[WHAT NEEDS TO BE DONE]:
Please filter the data down to the lines that include the word "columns" and copy them.

::::::::::

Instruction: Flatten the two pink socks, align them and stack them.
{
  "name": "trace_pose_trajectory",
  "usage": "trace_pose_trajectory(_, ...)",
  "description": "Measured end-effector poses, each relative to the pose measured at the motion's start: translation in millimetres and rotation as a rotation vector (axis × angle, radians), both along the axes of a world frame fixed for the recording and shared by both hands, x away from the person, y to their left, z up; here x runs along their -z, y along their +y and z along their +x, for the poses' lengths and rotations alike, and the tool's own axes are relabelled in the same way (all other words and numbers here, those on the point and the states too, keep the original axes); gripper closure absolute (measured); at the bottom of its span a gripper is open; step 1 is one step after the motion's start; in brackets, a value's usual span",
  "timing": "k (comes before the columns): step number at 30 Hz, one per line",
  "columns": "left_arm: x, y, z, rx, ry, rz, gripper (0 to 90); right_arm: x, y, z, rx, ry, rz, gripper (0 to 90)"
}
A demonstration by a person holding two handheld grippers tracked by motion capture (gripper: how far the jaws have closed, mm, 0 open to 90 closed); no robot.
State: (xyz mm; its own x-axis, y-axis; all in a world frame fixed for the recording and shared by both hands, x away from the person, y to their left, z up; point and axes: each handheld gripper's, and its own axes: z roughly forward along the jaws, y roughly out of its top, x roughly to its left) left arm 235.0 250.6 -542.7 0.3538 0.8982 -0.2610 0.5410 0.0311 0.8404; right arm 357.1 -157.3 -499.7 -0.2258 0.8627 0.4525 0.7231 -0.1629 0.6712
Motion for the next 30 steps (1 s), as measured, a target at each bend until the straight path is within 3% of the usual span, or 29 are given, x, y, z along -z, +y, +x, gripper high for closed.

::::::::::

[RESULT]:
  "timing": "k (comes before the columns): step number at 30 Hz, one per line",
  "columns": "left_arm: x, y, z, rx, ry, rz, gripper (0 to 90); right_arm: x, y, z, rx, ry, rz, gripper (0 to 90)"

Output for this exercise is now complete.